A Practical Introduction to NP Completeness

by Michalis Faloutsos

Version 1.0
-----------------------------------------------
Why do we want to classify problems?
The main reason: we want to be able to show that a problem is "difficult" and
a polynomial algorithm is highly unlikely to exist. This way we can stop trying
to find such a solution.
A minor reason, scientists love classifying things.

Polynomial complexity
A problem has a polynomial algorithm means that it can be solved in polynomial time
with respect to the size of its input. For example, a weighted  connected graph is of size O(E)  in pairs
of edges representation: we need a file of E lines:  v_1    v_2    weight
Note, here  we consider that representing an integer takes constant number of bits.
We will say that a "problem can be solved in polynomial time" if there exists a polynomial algorithm
for that problem.
A term of endearment for these problems is "easy".
For example, Maximum Flow is a polynomial problem.

The  goal of this area of research revolves around the concept of polynomial complexity.

A difficult problem: is a problem that most likely does not have a polynomial algorithm.
The Steiner tree problem is such a problem.

Polynomial Reduction (intuitively)
A problem A can be  polynomially reduced to problem B if and only if,
 any instance of problem A, I_A  can be transformed to an instance of problem B, I_B,  in polynomial time,
and a solution of problem B can be transformed to a solution of problem A in polynomial time.
We denote:  if A to reduces to problem B, we can denote: A <= B.
Intuitively, we can say that B is more difficult problem than A, but it is slightly wrong.
The accurate expression is that B is at least as difficult as A.

Important observation: if B can be solved in polynomial time, then A can also be solved in polynomially time.
The complexity of A is bounded above by:
    O(transformation I_A -> I_B) + O(B) + O(transformation of the solution S_B -> S_A)

Intuitive definitions, P and NPC
Class P: contains all the easy  problems (can be solved in polynomial time)
Class NP-Complete (NPC): contains all the difficult problems (require exponential time from
all known algorithms).

General properties/facts of NPC problems
1. If an NPC problem has a polynomial algorithm, then all NPC problems have a polynomial algorithm.
2. It is highly unlikely that an NPC problem can be solved by a polynomial algorithm.
3. If you can solve an NPC problem polynomially, you will become instantly famous.

How do we deal with a problem
(in progress)

------------------------------------------------------------------

Versions of Problems
We have three version of problems.
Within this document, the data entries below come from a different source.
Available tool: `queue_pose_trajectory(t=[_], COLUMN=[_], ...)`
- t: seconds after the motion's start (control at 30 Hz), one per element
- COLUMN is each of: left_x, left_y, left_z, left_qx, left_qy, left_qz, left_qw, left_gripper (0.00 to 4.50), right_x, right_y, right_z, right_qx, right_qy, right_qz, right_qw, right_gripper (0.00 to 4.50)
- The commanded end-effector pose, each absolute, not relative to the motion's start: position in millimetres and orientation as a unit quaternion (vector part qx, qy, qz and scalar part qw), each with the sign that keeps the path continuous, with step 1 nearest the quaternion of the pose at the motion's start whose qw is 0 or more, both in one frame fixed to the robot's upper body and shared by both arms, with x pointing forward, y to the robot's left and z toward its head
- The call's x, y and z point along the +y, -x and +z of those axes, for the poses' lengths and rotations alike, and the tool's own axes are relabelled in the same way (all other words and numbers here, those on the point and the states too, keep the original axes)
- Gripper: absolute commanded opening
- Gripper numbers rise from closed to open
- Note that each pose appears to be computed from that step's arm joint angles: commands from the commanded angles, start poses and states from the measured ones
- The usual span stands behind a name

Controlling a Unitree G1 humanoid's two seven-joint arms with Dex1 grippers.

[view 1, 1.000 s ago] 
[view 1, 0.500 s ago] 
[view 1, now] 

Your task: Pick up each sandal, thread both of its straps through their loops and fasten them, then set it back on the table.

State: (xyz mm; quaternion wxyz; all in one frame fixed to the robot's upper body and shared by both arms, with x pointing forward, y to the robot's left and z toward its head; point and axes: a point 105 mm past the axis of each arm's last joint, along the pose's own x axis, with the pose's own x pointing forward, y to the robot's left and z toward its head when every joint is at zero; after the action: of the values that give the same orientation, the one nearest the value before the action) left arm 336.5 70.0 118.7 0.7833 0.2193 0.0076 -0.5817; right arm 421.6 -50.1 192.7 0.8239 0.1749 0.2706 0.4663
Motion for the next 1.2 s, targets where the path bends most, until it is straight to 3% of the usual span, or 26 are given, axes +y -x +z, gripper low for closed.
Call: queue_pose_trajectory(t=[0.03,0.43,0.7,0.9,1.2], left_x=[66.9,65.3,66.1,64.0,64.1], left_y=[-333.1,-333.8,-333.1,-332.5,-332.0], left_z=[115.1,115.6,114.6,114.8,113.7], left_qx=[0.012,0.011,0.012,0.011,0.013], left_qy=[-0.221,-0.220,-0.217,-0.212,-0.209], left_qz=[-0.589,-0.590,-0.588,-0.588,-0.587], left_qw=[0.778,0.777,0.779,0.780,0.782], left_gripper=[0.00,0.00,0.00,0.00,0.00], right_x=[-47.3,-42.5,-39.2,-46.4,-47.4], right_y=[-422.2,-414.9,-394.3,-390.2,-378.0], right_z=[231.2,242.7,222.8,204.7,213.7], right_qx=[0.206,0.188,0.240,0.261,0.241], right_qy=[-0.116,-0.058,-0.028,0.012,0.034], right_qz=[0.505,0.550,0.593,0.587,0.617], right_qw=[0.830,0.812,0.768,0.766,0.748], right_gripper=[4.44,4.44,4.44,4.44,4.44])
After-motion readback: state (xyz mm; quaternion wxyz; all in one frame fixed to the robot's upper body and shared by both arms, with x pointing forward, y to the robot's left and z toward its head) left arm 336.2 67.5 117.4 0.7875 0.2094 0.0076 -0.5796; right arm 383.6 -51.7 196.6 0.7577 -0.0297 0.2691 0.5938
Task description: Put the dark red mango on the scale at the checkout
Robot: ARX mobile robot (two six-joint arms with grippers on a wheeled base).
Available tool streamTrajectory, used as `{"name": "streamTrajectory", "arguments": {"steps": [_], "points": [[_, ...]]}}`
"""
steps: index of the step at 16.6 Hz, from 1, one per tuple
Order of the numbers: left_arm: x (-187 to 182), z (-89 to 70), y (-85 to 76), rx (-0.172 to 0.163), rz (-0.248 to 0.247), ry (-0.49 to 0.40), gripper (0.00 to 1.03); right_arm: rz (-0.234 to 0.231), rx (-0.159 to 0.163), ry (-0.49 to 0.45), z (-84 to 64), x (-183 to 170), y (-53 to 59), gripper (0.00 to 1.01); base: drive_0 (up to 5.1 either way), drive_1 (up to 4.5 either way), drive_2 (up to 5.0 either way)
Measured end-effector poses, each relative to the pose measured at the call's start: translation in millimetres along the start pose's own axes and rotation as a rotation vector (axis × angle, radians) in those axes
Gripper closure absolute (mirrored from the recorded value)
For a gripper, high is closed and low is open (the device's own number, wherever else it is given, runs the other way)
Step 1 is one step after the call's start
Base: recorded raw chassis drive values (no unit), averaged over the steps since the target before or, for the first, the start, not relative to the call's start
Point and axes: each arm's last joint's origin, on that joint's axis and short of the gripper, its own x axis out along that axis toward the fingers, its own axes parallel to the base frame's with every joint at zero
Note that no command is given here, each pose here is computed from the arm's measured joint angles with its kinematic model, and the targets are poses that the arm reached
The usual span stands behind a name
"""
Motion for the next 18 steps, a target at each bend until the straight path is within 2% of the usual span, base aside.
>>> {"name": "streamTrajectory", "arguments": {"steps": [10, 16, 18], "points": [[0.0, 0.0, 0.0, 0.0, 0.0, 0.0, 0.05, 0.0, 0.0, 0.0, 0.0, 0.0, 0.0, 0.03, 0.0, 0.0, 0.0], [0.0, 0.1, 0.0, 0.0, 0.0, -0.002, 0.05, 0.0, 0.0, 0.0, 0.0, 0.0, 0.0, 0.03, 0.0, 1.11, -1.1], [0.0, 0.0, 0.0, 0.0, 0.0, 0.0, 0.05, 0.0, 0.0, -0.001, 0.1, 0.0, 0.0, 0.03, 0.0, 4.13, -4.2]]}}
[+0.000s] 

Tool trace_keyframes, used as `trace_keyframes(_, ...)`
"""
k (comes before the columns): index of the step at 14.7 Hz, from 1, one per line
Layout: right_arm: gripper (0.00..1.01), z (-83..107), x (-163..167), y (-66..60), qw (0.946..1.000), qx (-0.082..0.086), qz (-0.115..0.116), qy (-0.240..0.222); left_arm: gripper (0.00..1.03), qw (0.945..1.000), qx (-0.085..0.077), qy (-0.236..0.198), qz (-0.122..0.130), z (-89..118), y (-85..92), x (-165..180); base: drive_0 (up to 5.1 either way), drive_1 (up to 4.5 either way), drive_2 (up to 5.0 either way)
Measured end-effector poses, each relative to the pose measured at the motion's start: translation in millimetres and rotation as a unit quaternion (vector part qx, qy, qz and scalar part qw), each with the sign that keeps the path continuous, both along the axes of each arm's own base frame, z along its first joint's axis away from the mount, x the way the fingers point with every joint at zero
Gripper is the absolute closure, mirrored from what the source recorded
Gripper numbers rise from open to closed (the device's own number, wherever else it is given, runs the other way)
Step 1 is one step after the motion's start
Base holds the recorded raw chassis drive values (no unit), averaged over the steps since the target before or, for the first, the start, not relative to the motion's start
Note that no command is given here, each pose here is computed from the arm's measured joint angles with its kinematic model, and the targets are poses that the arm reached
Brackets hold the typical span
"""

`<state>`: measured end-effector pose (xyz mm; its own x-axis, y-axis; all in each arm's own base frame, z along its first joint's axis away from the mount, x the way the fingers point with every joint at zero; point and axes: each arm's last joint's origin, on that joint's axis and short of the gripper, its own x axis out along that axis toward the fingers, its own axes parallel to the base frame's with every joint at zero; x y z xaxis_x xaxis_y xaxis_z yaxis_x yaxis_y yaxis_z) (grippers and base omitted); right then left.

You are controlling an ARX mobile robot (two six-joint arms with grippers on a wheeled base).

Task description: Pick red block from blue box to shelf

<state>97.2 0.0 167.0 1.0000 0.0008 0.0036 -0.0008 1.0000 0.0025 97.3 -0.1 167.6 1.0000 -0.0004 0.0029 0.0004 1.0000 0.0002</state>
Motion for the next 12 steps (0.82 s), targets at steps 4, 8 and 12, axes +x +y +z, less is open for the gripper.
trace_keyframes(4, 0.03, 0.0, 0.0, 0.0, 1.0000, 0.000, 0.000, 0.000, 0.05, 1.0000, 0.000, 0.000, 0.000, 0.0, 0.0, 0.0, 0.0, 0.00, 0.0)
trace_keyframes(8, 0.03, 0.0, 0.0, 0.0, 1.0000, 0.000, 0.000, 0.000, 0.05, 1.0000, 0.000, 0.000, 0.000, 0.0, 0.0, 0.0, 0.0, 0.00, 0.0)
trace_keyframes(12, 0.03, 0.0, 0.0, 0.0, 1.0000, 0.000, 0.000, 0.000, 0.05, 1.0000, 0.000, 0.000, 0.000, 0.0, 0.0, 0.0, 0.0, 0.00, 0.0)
We consider problems where we have
one "cost" that we want to minimize.

Optimization: Given a problem instance, find the minimum cost solution.
Evaluation: Given a problem instance, find the cost of the min-cost solution.
Recognition: Given a problem instance and an integer L, is there a solution with
                         cost no grater than L?
 Note that the third version requires only a "yes-no" answer. This makes the discussion
easier, and we will focus on Recognition problems. Depending on assumptions about the
cost function, it can be shown that the three problem formulations are equivalent.
 

The NP Class of problems
    Intuitively, this is the class of problems that given a problem instance and guess for a solution, we can verify
    in polynomial time, whether the guess is a correct solution.

   A.  Polynomial verification of a solution
   For a recognition problem,  if we are given a guess of a solution we want to verify if this solution can help
   us answer the problem. If we can "doublecheck" that the guess is a solution in polynomial time,
   we say that we can verify the solution in polynomial time.
    Example,  is there a Steiner tree of cost less than L?
     If we guess a tree, we can verify polynomially if the tree is spanning the nodes we want, and if its
      cost is less or equal to L.
     Note that if the tree is of cost higher than L, then we can reject is as a solution, but we can  not say "no"
     to the problem: there may exist some other  tree with cost <= L.
   B. Non Deterministic Algorithms
     Imagine an algorithm for a recognition problem, which for a given instance and value L,  it somehow comes
     up with a guess and then checks to see  it the guess leads to a yes answer, i.e. if with the guess is really a solution
     of cost less than L.
      Therefore the algorithm can be decomposed in two parts: guessing and verifying.
       Let us call all the problem instances for which the answer is yes, yes-instance (there exists
       a tree of cost less than L in a Steiner problem).
 
        Assume that we are really good at guessing: if the problem is a yes-instance , we will find it with the
        first try.  Let us call this algorithm Lucky Non-deterministic algorithm. This way, if we are given
        a yes-instance, we can solve the problem in polynomial time:
                           guessing + poly. verification.
        However, if the problem is not a yes-instance, (there is no tree with cost less than L), our approach
        does not have a way to prove that there is no such solution. We can think of solutions that we will try
        to verify and they will turn out to be of higher cost than L.
 
 
    C. The NP class
       A problem belongs in the Non-determinsitic Polynomial (NP) class, if a yes-solution of the problem
      can be verified in polynomial time.

Now we can make some more rigorous definitions.

Definition of NPC
        A problem P is a NP-Complete problem if and only if:
        a. P is an NP problem
        b. Every NP problem A can be reduced to problem P.
Note that it is impossible to show that every problem in NP can be transformed to P,
 by doing all the reductions. Instead,  to prove that a problem is NPC, we only need to prove
the following equivalent statements:
         a. P is an NP problem.
         b. A known NPC problem, can be reduced to problem P.
How does this work? Given an NPC problem, A, we know that all NP problems, Z_i, reduce to it:
                             Z_i <= A.
If we can prove that A reduces to P:
                              A <= P
Then, we have proven that all NP problems can reduce to P:
                           Z_i <= P